我有以下numpy
个随机2D数组:
np.random.rand(30, 20)
我想迭代数组中的每个网格单元格。如果网格单元的值> 0.6,然后我想将多余的内容分配给它的8个相邻小区(在角网格小区的情况下,相邻小区的数量会更少)。
应根据用户选择的两条规则之一重新分配超出部分:
有没有办法在numpy
中执行此操作而不诉诸for
循环?
答案 0 :(得分:8)
好的,这是我的看法:在每个步骤中,算法检测所有超阈值单元格,同时均匀地或固定地更新所有这些及其所有邻居;这是完全矢量化的,有两种实现方式:
由于此过程通常不会在一个步骤中收敛,因此将其置于循环中,但是对于除最小网格之外的所有网格,其开销应该是最小的,因为其有效载荷很大。在用户提供循环次数或没有剩余超阈值单位后,循环将终止。可选地,它可以记录迭代之间的欧几里德增量。

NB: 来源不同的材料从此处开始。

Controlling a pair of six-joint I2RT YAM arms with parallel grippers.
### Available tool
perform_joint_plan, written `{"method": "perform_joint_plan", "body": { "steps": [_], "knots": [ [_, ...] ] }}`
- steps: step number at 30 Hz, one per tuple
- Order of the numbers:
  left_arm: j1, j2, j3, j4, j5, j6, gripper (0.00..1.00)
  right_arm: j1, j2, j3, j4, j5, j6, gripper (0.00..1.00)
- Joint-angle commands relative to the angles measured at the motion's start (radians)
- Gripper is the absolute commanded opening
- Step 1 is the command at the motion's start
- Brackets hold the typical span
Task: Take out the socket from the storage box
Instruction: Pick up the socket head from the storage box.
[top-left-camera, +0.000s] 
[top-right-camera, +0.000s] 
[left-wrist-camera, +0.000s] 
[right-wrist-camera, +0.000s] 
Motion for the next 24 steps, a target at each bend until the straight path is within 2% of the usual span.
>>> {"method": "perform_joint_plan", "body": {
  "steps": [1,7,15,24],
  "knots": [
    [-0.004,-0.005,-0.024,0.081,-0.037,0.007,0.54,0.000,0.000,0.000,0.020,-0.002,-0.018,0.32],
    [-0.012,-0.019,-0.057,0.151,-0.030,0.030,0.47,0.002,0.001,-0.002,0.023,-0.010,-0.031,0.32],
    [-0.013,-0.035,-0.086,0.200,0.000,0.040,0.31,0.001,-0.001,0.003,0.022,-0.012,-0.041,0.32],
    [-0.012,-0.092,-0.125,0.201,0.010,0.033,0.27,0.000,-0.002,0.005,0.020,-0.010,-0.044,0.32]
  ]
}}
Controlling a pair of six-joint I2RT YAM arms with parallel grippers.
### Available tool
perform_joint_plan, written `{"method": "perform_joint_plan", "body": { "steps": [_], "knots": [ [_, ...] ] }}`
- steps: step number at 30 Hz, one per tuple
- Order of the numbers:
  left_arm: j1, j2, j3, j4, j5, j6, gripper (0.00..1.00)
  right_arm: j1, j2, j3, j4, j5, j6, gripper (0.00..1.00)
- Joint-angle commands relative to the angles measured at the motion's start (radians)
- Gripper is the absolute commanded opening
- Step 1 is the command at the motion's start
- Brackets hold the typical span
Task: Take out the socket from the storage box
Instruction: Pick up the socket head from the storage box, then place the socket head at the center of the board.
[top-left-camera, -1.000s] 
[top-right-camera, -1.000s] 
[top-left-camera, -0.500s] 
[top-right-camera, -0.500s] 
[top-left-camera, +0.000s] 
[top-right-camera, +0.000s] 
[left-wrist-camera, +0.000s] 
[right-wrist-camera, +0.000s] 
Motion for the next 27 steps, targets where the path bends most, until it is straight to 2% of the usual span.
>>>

关于算法的几句话:如果它不是边界,甚至扩散操作可以被描述为减去重新分配的质量 p 的模式然后添加与环内核卷积的相同模式 k = [1 1 1; 1 0 1; 1 1 1] / 8;同样,将剩余质量 r 重新分配比例可写为
(1) r ( k *( p /( k * r )))
其中*是卷积运算符,乘法和除法是组件方式。解析公式,我们看到 p 中的每个点首先通过其前面的8个邻居的剩余质量 r * k 的平均值进行归一化。被传播到所述邻居(另一个卷积)并用残差缩放。预标准化保证了质量守恒。特别是,它正确地标准化边界和角落。在此基础上,我们看到 even 规则的边界问题可以通过类似的方式解决:使用(1)将 r 替换为一张。< / p>
有趣的注意事项:使用比例规则,可以构建非聚合模式。这是两个振荡器:
0.7 0 0.8 0 0.8 0 0 0 0 0
0 0.6 0 0.6 0 0.6 0 1.0 0.6 0
0.8 0 1.0 0 1.0 0 0 0 0 0
0 0.6 0 0.6 0 0.6
代码如下,相当长而技术我害怕,但我试图解释至少主要(最快)分支; main函数名为level
,还有一些简单的测试函数。
有一些print
语句,但我认为这是唯一的Python3依赖项。
import numpy as np
try:
from scipy import signal
HAVE_SCIPY = True
except ImportError:
HAVE_SCIPY = False
import time
SPARSE_THRESH = 0.05
USE_SCIPY = False # actually, numpy workaround is a bit faster
KERNEL = np.zeros((3, 3)) + 1/8
KERNEL[1, 1] = 0
def scipy_ring(a):
"""convolve 2d array a with kernel
1/8 1/8 1/8
1/8 0 1/8
1/8 1/8 1/8
"""
return signal.convolve2d(a, KERNEL, mode='same')
def numpy_ring(a):
"""convolve 2d array a with kernel
1/8 1/8 1/8
1/8 0 1/8
1/8 1/8 1/8
"""
tmp = a.copy()
tmp[:, 1:] += a[:, :-1]
tmp[:, :-1] += a[:, 1:]
out = tmp.copy()
out[1:, :] += tmp[:-1, :]
out[:-1, :] += tmp[1:, :]
return (out - a) / 8
if USE_SCIPY and HAVE_SCIPY:
conv_with_ring = scipy_ring
else:
conv_with_ring = numpy_ring
# next is yet another implementation of convolution including edge correction.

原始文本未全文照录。